Podążał za tropem już dobrą godzinę, myślał, że nie będzie to tak długo trwało. Teraz już prawie ją wytropił, słyszy jakiś stukot, zaczyna się skradać, trzymając łuk w jednej ręce, drugą sięga po strzałę za plecy do kołczana. Wreszcie ją dostrzegł, coś czuła, była niespokojna, rozglądała się dookoła, gotowa do ucieczki. Morito powoli napinał cięciwę, po chwili, zwierzę się spłoszyło i zaczęło uciekać. Morito wybiegł z zakorzaków wypuścił strzałę, ale trafił w próżnię, zaczął za nią biec, ale niestety szybko zniknęła w leśnej gęstwinie. Kiedy się zatrzymał, coś było nie tak, czuł na sobie czyjś wzrok. Zaczął się delikatnie rozglądać, po chwili dostrzegł parę oczu które go obserwowały, po dłuższej chwili, okazało się że to nie jedna para oczu. Wszystkie one zbliżały się do niego, coraz mocniej warcząc. Więc myśliwych było więcej, rzucił łuk na ziemię i powolnym ruchem dobył miecza. Stał w oczekiwaniu na pierwszy atak któregoś z wilków. One również stanęły i tylko warczały, zdawały sobie sprawę, że to nie sarna i nie obejdzie się bez ofiar. W końcu zrezygnowały, wataha, pobiegła za przywódcą stada, szukać mniej wymagającej ofiary. Morito odetchnął z ulgą, niestety polowanie się nie udało. Musiał jednak zdobyć coś do jedzenia, trzeba poszukać nowych śladów, zwierzyny w tym lesie nie brakuje. Zaczął iść w kierunku, w którym uciekła sarna. Zaczął się rozglądać, dostrzegł kilka zajęczych śladów, potem usłyszał stukot kopyt. – to na pewno jeleń – pomyślał i zaczął biec w kierunku odgłosów, najciszej jak mógł. W pewnym momencie stanął jak wryty, jakieś dwadzieścia metrów od niego zobaczył kobietę ubraną w piękne kimono z wyszytymi niebieskimi kwiatami. Była odwrócona do niego plecami. Kiedy spojrzała na niego, znowu go zamurowało?.

– Yoshiko!

Uśmiechnęła się do niego, kiwnęła ręką by podszedł bliżej.

– To niemożliwe!

– Jak widzisz możliwe

– To mi się znowu śni!

– Śni? A czy wiesz, czym jest sen?

– Sen to ułuda, nieprawda

– Skąd wiesz, czym jest prawda?, może sen to prawdziwa rzeczywistość?

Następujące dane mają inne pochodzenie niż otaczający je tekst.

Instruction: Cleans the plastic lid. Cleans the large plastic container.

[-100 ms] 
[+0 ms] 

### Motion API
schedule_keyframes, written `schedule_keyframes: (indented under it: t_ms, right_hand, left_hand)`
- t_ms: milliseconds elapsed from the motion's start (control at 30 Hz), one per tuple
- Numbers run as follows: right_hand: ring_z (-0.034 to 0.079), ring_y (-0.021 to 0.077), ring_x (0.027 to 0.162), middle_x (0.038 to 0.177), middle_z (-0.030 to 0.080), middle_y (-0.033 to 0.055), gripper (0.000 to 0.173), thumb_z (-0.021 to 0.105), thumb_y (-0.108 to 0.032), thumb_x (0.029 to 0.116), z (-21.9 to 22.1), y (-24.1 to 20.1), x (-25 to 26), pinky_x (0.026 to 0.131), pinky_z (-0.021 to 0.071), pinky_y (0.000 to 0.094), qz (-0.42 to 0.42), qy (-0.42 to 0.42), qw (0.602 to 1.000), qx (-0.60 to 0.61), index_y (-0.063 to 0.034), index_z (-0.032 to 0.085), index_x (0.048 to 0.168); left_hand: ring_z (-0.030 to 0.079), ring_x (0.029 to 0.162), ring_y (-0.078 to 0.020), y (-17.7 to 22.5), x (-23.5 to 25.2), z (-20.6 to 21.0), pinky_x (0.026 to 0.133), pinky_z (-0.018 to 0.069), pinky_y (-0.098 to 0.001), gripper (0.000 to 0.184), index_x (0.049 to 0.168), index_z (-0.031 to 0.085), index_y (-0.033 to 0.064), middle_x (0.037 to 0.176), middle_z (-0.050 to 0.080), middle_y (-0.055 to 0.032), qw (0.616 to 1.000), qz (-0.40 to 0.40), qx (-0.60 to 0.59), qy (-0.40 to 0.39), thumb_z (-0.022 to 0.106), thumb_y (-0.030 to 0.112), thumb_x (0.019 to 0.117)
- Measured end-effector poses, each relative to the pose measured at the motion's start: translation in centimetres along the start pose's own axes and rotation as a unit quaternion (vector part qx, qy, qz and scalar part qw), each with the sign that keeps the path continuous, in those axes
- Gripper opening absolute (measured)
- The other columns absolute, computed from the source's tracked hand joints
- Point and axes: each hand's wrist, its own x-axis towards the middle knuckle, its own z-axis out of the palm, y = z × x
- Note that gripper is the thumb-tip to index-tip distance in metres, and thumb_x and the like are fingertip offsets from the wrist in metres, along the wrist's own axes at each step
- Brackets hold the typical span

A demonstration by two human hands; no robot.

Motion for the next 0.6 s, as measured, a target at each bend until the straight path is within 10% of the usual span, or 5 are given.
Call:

– Nie, rzeczywistość to rzeczywistość, ma swoje ograniczenia.

– A może właśnie to jest snem, a prawdziwa rzeczywistość nie ma ograniczeń.

– Nie Yoshiko, ty nie istniejesz!

– Jesteś bardzo rozdarty, boisz się, że oszalejesz. Ja istnieję dzięki tobie, nikt nie zachował mnie w swej pamięci tak jak ty. Bardzo żałujesz tego co się stało, oddałeś mnie, bo wydawało ci się, że tak należy. Potem coś drgnęło, poznałeś w sobie coś, co różniło cię od całej reszty. To mały płomyk wolności, często nazywa się go szaleństwem, a ty go zdusiłeś.

– Więc jeżeli istniejesz naprawdę, to choć ze mną, będziemy razem, tym razem, nie pozwolę by coś nas rozłączyło.

– Istnieje wiele rzeczywistości, ja nie mogę żyć z tobą, tylko w tobie.

– Wiec nie istniejesz?

– Sam musisz sobie na to odpowiedzieć.

– Zaraz się obudzę?

– Spójrz. Wskazała palcem na jeden z krzewów, przy którym stał, młody jelonek. – Jest gotowy na śmierć. Jego instynkt mu mówi, że to już koniec, nie warto dalej uciekać. Jeżeli nie zabijesz go ty, zrobi to ktoś inny.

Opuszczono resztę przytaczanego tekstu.